YOUR ASSIGNMENT → Locate every line in the material below that has the word "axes". Copy each of those lines.

COLLECTED DATA →
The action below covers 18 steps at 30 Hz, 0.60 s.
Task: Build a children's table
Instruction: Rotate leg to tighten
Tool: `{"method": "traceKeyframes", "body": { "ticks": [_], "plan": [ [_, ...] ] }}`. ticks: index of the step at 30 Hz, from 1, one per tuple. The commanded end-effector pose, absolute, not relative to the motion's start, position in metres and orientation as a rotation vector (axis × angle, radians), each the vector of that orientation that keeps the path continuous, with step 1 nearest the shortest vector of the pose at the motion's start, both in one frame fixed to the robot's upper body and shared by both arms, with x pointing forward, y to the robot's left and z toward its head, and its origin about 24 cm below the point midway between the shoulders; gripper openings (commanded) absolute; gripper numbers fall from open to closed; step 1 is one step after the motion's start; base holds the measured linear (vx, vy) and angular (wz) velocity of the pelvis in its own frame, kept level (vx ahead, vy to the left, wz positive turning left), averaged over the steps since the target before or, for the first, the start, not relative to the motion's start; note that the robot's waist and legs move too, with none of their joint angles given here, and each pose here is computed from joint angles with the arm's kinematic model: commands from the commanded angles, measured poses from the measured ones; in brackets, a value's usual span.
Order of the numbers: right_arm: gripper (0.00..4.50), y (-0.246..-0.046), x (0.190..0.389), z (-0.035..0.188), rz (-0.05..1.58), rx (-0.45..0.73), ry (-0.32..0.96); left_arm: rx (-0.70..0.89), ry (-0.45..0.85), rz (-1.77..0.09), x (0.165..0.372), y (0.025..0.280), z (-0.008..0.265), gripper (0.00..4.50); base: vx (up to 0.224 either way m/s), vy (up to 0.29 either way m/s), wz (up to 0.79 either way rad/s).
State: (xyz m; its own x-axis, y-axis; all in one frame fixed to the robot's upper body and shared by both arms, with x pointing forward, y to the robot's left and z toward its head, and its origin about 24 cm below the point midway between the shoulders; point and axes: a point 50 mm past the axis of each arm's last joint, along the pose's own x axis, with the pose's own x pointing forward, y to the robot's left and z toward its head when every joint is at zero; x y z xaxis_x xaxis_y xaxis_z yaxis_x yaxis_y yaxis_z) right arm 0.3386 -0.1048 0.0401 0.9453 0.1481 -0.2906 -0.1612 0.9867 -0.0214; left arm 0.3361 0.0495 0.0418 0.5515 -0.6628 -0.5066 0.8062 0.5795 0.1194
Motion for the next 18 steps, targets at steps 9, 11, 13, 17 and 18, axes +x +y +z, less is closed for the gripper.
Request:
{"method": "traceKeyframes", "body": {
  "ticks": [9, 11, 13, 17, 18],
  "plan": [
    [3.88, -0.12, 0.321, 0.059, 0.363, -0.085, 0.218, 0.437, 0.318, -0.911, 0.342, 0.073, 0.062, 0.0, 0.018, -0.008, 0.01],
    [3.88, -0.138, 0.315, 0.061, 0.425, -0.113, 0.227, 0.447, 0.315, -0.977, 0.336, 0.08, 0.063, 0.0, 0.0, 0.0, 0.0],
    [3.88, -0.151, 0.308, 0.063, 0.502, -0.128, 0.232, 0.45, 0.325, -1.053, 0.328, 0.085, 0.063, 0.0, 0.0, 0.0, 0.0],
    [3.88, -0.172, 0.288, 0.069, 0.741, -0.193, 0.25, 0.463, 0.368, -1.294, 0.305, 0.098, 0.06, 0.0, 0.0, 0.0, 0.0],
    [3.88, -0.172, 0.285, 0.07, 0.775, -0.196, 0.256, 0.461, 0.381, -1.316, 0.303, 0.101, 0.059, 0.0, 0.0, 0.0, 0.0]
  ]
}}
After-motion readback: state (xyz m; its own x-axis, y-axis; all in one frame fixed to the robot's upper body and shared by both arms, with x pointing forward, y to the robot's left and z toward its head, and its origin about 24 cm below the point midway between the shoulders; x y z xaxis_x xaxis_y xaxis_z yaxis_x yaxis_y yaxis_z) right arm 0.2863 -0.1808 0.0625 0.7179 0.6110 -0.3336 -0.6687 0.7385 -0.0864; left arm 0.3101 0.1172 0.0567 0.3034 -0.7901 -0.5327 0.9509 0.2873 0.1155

ANSWER SECTION →
State: (xyz m; its own x-axis, y-axis; all in one frame fixed to the robot's upper body and shared by both arms, with x pointing forward, y to the robot's left and z toward its head, and its origin about 24 cm below the point midway between the shoulders; point and axes: a point 50 mm past the axis of each arm's last joint, along the pose's own x axis, with the pose's own x pointing forward, y to the robot's left and z toward its head when every joint is at zero; x y z xaxis_x xaxis_y xaxis_z yaxis_x yaxis_y yaxis_z) right arm 0.3386 -0.1048 0.0401 0.9453 0.1481 -0.2906 -0.1612 0.9867 -0.0214; left arm 0.3361 0.0495 0.0418 0.5515 -0.6628 -0.5066 0.8062 0.5795 0.1194
Motion for the next 18 steps, targets at steps 9, 11, 13, 17 and 18, axes +x +y +z, less is closed for the gripper.

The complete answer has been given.